Elspeth sintió una repentina envidia hacia el cariño desinhibido que Amanda mostraba hacia el marqués. Debería de tener más juicio. No tenía derecho.

– Llevo en los genes la cría de caballos -le replicó Julius con desaprobación-. Mi padre y mi abuelo comenzaron comprando purasangres en el extranjero hace cuarenta años.

– Julius viaja por África y Oriente Medio. ¿Lo sabía? -Amanda sonrió a Elspeth como si se hicieran confidencias-. Todo es sumamente misterioso y peligroso, pero le encanta. Estuviste en Marruecos el año pasado, ¿no?

– Dos veces. Los mejores caballos de Berbería proceden de Bled el-siba, las tierras que quedan fuera del control del sultán. Me han dicho que su padre era criador -comentó Julius-. Supongo que todavía mantiene sus caballos preferidos.

– Se equivoca, el establo de mi padre se vendió después de morir -Elspeth sirvió té en un juego de tazas que tenía enfrente.

– Lo siento.

– Todos nuestros purasangres fueron a parar a buenos lugares. Estoy agradecida -le alargó una taza a Amanda, luego a Darley.
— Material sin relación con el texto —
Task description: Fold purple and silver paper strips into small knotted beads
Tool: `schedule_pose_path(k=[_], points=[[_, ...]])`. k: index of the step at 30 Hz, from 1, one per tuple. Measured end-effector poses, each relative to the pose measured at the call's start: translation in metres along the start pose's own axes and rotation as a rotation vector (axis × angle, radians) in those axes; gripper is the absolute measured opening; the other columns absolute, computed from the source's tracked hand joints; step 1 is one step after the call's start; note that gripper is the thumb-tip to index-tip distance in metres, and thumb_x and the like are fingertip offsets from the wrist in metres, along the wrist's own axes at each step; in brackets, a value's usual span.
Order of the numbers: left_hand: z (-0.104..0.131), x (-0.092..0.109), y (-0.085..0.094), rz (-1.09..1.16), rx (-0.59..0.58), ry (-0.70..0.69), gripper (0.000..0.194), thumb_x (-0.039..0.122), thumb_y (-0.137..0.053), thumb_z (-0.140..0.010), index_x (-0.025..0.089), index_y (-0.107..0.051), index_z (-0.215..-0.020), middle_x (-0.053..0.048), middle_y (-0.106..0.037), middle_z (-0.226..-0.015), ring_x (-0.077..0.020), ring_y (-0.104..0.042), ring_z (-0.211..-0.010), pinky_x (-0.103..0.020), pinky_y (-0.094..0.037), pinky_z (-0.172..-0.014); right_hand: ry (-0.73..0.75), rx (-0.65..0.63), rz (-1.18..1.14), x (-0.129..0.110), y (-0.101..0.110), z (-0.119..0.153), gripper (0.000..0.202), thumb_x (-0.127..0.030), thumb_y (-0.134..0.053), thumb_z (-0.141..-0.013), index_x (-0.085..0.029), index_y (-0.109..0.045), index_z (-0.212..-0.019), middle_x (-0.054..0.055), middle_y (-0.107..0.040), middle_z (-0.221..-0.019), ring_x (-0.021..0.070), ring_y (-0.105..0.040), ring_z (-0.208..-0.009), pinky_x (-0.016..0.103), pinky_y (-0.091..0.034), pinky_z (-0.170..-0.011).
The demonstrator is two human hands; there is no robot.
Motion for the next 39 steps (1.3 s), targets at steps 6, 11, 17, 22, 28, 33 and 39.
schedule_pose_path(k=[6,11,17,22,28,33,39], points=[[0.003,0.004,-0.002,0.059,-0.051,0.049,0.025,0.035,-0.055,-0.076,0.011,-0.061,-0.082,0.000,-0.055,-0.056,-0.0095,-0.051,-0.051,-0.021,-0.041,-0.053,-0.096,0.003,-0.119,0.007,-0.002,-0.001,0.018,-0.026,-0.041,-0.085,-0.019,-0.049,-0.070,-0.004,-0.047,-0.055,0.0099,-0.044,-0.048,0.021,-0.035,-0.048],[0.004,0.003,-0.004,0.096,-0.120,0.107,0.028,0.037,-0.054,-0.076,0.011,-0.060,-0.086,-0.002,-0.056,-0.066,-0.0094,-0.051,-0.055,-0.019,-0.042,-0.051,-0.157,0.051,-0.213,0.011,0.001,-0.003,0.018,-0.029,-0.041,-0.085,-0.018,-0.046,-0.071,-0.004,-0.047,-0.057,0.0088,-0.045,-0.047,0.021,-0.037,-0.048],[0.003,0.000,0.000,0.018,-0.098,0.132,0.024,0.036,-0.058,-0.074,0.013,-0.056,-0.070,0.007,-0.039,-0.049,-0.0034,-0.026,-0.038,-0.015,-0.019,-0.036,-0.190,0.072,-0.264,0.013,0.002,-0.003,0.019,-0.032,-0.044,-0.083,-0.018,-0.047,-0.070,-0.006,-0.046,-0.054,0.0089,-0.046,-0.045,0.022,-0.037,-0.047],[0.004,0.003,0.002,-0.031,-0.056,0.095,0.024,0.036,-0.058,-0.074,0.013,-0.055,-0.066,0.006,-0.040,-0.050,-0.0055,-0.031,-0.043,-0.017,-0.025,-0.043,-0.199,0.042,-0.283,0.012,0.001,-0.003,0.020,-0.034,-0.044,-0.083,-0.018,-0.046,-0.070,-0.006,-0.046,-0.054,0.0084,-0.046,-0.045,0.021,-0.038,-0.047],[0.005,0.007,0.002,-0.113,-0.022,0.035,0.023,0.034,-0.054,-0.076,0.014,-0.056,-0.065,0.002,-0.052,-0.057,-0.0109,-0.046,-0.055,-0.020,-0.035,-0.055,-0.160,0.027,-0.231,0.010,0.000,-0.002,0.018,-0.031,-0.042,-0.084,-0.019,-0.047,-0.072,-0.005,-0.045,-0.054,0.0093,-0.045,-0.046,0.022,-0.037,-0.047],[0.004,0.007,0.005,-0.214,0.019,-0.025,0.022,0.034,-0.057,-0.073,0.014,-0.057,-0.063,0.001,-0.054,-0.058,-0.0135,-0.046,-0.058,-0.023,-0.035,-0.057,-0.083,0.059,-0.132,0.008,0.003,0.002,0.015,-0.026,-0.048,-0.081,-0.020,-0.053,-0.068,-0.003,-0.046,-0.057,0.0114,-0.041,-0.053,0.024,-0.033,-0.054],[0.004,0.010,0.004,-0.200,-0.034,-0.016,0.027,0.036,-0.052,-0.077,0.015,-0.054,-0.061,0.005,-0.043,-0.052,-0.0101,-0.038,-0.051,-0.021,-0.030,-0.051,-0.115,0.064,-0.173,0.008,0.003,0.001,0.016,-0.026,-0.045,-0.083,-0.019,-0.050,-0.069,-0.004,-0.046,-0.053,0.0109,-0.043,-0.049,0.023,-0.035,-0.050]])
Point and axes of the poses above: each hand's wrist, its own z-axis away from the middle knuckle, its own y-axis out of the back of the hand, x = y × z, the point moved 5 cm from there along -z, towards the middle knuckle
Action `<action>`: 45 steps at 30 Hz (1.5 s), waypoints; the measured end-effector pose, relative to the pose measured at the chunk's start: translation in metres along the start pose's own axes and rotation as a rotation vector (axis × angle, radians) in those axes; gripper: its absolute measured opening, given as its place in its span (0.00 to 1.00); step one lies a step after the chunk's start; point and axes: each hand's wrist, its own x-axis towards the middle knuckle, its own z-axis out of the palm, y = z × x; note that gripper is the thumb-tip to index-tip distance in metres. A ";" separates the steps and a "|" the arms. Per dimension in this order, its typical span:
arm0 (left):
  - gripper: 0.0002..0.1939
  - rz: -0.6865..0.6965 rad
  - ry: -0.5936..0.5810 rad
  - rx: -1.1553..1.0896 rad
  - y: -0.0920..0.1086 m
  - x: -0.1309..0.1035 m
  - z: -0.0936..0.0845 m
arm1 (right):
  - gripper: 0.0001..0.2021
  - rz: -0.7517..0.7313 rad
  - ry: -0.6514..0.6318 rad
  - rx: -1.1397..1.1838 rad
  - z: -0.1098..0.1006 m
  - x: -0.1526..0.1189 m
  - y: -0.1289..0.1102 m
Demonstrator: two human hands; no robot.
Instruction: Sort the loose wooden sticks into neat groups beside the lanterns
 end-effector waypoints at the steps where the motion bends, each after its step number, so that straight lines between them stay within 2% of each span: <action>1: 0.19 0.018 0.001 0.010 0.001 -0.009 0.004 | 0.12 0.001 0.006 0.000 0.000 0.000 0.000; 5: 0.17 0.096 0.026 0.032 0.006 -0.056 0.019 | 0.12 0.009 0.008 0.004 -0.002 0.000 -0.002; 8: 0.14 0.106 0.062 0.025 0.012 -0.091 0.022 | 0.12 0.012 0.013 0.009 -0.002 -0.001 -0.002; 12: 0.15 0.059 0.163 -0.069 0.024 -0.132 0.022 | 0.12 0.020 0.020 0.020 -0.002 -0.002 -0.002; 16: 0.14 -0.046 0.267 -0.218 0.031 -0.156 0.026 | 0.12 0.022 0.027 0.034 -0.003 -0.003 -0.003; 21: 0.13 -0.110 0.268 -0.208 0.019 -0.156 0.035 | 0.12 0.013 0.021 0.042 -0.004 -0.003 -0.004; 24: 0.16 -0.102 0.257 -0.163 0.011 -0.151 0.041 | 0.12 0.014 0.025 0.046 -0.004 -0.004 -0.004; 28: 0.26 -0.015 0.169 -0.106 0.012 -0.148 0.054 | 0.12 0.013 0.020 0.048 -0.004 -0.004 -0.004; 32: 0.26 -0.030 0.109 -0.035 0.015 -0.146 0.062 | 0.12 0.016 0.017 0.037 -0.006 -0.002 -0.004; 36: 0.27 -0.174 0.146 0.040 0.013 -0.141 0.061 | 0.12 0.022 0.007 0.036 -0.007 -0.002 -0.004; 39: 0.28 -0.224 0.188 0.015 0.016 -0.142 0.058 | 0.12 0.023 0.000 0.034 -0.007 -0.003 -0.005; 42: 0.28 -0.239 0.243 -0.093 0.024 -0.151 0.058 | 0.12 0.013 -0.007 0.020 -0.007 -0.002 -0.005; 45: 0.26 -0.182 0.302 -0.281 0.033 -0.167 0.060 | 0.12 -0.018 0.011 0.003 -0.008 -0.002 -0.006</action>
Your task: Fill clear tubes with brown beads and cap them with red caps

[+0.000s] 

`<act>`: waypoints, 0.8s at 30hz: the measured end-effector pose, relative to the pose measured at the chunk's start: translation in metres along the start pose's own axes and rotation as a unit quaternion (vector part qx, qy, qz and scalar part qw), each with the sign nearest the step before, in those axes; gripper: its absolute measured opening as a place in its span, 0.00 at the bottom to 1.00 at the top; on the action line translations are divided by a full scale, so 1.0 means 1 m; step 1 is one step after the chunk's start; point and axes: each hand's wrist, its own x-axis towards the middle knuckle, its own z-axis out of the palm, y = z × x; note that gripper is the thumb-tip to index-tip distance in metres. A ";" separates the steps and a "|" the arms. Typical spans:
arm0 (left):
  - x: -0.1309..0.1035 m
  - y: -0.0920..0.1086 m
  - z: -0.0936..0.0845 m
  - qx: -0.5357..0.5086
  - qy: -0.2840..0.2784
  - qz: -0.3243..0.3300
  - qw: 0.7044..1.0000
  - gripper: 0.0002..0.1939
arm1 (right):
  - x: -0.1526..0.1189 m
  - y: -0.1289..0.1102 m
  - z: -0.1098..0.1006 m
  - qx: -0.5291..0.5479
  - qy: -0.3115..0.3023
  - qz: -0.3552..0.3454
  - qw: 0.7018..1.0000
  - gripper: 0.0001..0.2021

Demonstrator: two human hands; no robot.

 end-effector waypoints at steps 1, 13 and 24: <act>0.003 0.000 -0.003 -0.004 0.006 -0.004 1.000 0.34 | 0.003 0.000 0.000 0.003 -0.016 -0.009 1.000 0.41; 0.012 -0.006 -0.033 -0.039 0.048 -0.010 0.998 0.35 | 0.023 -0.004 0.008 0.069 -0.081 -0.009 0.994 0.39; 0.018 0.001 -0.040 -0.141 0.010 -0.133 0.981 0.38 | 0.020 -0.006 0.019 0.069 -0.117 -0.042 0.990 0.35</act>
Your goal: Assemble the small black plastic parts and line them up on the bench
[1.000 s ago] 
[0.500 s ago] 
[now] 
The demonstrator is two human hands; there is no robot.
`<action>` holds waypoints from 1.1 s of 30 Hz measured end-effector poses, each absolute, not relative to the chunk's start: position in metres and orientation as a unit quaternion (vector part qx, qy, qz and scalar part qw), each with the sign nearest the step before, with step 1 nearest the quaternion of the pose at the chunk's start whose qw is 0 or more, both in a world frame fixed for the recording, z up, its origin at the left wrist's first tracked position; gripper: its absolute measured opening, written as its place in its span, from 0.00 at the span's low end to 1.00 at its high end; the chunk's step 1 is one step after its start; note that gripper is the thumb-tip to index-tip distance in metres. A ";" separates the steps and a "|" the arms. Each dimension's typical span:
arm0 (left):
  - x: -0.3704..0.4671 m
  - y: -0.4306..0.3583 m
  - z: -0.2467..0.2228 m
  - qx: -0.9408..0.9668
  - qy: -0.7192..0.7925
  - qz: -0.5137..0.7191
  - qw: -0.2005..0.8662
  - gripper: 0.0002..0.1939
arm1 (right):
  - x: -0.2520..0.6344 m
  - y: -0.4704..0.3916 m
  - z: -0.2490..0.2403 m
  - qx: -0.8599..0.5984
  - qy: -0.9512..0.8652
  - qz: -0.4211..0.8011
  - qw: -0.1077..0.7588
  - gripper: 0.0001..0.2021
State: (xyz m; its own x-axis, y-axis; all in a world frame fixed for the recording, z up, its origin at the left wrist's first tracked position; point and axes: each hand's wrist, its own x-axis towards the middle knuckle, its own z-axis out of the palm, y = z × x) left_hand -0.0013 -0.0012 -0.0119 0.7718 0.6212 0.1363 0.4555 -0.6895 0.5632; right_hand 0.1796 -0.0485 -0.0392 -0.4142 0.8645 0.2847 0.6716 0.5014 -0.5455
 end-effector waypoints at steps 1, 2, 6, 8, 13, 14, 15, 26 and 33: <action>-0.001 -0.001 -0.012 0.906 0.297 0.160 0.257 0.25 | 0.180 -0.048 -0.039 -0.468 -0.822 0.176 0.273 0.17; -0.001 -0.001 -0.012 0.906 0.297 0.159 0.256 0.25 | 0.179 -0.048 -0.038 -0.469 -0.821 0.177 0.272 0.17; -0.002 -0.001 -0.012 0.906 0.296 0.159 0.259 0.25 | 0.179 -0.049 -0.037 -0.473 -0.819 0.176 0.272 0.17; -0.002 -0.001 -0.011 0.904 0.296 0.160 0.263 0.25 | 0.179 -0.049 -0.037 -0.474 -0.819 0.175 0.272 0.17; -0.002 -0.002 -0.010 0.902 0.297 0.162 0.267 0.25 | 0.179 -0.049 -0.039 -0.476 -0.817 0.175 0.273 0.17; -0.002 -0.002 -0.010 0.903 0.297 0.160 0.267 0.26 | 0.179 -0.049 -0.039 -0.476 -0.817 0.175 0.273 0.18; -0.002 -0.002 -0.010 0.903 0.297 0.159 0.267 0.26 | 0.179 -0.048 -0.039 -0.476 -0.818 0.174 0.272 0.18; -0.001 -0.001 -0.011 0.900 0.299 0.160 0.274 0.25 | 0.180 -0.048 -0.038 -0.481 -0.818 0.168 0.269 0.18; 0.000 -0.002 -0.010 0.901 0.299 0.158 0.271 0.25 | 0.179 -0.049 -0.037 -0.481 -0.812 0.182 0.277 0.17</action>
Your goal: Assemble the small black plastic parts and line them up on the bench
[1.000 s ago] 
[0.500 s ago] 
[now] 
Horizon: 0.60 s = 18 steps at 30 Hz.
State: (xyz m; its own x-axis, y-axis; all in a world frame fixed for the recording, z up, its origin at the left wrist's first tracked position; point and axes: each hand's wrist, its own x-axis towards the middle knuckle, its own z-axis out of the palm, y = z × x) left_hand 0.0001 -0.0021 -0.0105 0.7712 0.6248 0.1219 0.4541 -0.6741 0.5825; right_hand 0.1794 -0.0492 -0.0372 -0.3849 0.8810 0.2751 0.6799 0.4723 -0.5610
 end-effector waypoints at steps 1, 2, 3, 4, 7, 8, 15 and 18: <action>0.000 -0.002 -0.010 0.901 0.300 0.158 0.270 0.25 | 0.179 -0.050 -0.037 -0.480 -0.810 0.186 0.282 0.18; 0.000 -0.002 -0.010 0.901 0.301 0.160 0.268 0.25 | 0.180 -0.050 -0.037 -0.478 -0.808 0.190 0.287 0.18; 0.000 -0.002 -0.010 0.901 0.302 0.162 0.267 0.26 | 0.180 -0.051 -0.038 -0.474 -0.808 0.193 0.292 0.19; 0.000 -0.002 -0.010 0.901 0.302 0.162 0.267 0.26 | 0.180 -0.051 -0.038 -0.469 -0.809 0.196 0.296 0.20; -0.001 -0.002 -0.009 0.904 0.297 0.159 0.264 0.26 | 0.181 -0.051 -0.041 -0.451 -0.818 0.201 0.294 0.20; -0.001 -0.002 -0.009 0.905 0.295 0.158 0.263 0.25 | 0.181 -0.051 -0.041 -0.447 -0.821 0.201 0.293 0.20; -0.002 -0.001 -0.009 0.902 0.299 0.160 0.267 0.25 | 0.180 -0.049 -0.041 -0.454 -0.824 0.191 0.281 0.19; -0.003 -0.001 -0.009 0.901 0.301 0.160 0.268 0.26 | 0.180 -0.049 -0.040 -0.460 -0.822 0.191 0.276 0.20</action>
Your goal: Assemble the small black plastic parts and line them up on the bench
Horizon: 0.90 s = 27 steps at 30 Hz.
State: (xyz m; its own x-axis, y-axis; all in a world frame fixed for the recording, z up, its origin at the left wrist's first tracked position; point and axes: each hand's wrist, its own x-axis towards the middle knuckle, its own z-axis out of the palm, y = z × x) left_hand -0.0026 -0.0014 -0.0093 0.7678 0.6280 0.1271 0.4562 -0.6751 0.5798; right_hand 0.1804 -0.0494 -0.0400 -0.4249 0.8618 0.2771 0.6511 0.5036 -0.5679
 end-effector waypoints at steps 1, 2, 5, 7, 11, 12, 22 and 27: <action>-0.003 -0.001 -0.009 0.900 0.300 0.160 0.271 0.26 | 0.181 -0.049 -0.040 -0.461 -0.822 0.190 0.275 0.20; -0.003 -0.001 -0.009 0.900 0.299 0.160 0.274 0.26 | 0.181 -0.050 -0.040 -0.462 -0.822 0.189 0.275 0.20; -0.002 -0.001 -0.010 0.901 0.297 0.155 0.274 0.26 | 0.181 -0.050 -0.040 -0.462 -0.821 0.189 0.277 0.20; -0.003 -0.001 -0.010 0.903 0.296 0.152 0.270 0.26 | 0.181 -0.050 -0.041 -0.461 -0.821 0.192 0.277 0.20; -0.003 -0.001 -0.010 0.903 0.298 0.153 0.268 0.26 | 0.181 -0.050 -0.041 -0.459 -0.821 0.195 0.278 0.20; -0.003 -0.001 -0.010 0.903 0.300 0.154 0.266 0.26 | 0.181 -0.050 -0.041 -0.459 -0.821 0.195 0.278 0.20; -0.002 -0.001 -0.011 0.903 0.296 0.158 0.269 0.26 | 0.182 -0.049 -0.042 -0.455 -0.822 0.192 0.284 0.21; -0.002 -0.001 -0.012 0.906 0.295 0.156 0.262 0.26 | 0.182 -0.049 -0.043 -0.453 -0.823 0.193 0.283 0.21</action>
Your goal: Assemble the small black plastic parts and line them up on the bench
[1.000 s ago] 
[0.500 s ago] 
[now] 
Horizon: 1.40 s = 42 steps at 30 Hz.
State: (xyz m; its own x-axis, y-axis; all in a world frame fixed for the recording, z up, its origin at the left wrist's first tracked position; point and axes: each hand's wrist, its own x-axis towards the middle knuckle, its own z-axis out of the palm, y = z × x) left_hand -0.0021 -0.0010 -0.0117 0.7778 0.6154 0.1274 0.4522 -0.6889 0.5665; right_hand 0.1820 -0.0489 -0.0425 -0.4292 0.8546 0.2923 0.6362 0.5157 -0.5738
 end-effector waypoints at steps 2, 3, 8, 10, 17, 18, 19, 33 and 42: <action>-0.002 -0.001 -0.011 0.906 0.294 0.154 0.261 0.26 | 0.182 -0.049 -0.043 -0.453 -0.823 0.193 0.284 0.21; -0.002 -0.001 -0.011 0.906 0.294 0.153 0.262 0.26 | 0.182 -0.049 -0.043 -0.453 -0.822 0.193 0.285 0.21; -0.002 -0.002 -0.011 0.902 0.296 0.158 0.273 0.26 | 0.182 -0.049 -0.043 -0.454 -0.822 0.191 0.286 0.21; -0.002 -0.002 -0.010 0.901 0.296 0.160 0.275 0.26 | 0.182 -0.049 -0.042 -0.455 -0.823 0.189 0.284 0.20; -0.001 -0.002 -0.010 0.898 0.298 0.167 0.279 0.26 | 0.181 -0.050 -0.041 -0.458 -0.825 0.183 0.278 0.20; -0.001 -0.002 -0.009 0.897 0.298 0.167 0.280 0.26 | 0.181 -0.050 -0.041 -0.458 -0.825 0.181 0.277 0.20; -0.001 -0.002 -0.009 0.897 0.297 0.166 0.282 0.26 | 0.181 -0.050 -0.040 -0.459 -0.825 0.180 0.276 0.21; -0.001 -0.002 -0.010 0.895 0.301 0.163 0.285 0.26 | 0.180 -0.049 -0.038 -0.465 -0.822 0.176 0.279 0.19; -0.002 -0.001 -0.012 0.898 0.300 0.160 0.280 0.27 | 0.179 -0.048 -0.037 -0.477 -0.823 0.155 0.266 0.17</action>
– ¡Maldita sea! -resonó una voz atronadora procedente del vestíbulo-. ¿Por qué la gente cree que puede presentarse en una casa, sin ser invitada? ¡Es superior a mis fuerzas! -Lord Grafton apareció un momento más tarde, avanzó por el salón con su silla empujada por un fornido mayordomo que le dirigió a Elspeth una mirada de disculpa-. ¿Quiénes diablos son ustedes? -exigió Grafton, clavando la mirada en Julius y Amanda como si no lo supiera perfectamente. Cualquier persona relacionada con las carreras conocía a Julius, mientras que ningún hombre meticuloso con la belleza femenina podía ignorar a Amanda.

– Lady Bloodworth a su servicio, Lord Grafton -hizo las presentaciones Amanda, a la vez que se levantaba del asiento, envuelta en una nube de perfume, se acercó al barón, y el lacayo detuvo la silla de ruedas mientras ésta se aproximaba-. Darley y yo salimos a montar a caballo y nos encontramos por casualidad con su finca. Le pido disculpas si le hemos causado molestias -dijo Amanda en un arrullo, ofreciéndole su sonrisa más seductora-. Puesto que tiene las caballerizas más extraordinarias de Inglaterra -se inventó Amanda-, no pudimos resistirnos a la tentación de hacer un alto en nuestro paseo.

– Mmm, no se puede decir que no sea una de las más importantes -contestó Grafton, no sin acritud, volviendo la cabeza por los halagos de una mujer tan bella con la misma facilidad que el hombre que estaba junto a él-. ¿Cuál es su nombre de pila?

– Amanda, señor. He venido a Newmarket para el Spring Meeting.

– La nieta del duque de Montville, ¿no es así?

– Sí, señor -le contestó adoptando una leve y bonita inclinación-. Á su servicio, señor.

– ¿Quién es su padre?

– Harold, el barón Oakes.

– El hijo menor, ¿eh? Una lástima, pero así son las cosas. Tiene un buen activo con usted, mi cielo. Una lástima para su marido, pero es lo que pasa cuando te arriesgas con las vallas tan altas, ¿eh? Me imagino que su padre la ha puesto de nuevo en el mercado del matrimonio.

– Actualmente estoy comprometida, señor.

– ¿Quién es el joven afortunado?

– El barón Rhodes.

– El hombre de Pitt [2].

– Sí, señor.

– Al menos no es un maldito liberal calumnioso.

– Estoy segura de que estaría totalmente de acuerdo con usted. ¿Puedo pedirle que me enseñe sus establos, señor? Mi papá siempre me ha hablado de sus magníficos purasangres.

– ¿De veras? Bien, no diré que no -El, un viejo libertino que había enterrado a dos esposas, no había perdido el buen ojo por las mujeres atractivas a pesar de los achaques-. Venga querida, se los mostraré. -Más interesado en quedarse a solas con Amanda que preocupado por dejar a su esposa en compañía de otro hombre, mandó a su lacayo que le empujara la silla y salieran de la habitación sin ni siquiera mirar a Elspeth y a Darley.

Tal vez su vista no era tan buena como antes.

Tal vez se había olvidado de la reputación del marqués de Darley.

Por otra parte, a lo mejor no se preocupaba de la reputación del marqués. Sabía que su esposa no se pasaría de la raya. Rehén de la carrera de su hermano, ella sabía quién tenía las llaves de la caja fuerte que aseguraba el futuro de Will.